* **WHAT THE TASK REQUIRES**
Wherever the word "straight" turns up in a line of the entries, copy that line.

* **RECORDS PROVIDED**
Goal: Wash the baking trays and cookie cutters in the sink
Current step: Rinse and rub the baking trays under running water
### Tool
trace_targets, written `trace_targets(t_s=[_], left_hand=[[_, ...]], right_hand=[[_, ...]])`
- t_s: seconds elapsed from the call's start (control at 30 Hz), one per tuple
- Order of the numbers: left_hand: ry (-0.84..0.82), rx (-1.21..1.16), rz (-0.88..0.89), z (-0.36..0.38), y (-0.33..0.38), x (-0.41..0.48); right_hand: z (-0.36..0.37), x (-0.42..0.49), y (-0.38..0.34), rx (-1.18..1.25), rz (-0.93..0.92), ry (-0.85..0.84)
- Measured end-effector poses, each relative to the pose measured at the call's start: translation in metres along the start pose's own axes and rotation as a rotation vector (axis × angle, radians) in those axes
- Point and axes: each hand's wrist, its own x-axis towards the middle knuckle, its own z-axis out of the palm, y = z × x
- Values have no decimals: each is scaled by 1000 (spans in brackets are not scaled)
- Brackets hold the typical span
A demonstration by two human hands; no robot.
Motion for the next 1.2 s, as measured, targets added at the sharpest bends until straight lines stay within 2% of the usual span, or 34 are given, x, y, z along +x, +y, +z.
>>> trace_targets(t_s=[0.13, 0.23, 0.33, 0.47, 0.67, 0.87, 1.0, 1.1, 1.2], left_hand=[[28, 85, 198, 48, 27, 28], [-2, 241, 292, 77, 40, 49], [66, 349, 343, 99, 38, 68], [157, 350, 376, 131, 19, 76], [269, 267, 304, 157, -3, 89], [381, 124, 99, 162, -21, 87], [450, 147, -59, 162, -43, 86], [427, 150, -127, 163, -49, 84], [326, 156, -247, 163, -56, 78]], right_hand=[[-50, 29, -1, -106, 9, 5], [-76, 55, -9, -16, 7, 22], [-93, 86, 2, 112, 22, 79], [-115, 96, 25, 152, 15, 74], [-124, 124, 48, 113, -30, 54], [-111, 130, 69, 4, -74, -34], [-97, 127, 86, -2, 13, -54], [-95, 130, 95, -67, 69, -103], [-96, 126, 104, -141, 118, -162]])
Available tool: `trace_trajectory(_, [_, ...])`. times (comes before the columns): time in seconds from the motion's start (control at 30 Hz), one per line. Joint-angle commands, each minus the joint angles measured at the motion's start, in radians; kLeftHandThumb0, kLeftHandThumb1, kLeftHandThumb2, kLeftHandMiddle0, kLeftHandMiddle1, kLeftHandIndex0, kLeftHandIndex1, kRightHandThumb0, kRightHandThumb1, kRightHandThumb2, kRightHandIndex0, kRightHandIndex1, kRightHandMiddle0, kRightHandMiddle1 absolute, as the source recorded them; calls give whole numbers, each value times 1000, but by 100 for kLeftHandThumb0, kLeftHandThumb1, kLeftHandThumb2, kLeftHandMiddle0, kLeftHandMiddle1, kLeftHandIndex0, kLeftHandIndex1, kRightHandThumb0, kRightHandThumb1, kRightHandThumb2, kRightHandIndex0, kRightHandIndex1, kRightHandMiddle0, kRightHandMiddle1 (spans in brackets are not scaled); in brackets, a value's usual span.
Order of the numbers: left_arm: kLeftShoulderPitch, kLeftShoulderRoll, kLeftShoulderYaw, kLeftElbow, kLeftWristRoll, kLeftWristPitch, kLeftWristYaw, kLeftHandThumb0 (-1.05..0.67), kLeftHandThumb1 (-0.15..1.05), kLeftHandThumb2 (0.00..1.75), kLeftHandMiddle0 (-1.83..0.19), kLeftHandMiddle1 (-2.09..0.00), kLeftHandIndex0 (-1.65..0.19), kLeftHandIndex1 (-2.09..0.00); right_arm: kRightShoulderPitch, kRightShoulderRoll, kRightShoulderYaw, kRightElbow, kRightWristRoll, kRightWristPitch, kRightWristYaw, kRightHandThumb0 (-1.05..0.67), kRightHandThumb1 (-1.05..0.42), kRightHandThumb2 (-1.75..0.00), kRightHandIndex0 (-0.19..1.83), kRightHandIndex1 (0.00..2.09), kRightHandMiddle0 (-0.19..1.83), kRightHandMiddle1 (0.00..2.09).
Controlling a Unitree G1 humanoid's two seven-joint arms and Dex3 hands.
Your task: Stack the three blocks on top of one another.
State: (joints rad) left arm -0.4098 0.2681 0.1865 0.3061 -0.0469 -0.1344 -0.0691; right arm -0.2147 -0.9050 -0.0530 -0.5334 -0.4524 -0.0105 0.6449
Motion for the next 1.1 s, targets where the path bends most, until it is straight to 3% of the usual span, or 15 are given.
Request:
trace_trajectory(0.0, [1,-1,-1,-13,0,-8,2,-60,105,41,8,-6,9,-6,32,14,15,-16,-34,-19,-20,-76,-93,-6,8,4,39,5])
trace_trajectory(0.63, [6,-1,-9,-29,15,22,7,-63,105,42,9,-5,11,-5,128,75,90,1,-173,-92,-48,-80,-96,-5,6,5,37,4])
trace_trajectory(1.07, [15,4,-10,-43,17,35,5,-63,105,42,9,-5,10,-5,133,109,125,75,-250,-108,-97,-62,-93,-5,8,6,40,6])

* **THE ANSWER**
Motion for the next 1.2 s, as measured, targets added at the sharpest bends until straight lines stay within 2% of the usual span, or 34 are given, x, y, z along +x, +y, +z.
Motion for the next 1.1 s, targets where the path bends most, until it is straight to 3% of the usual span, or 15 are given.

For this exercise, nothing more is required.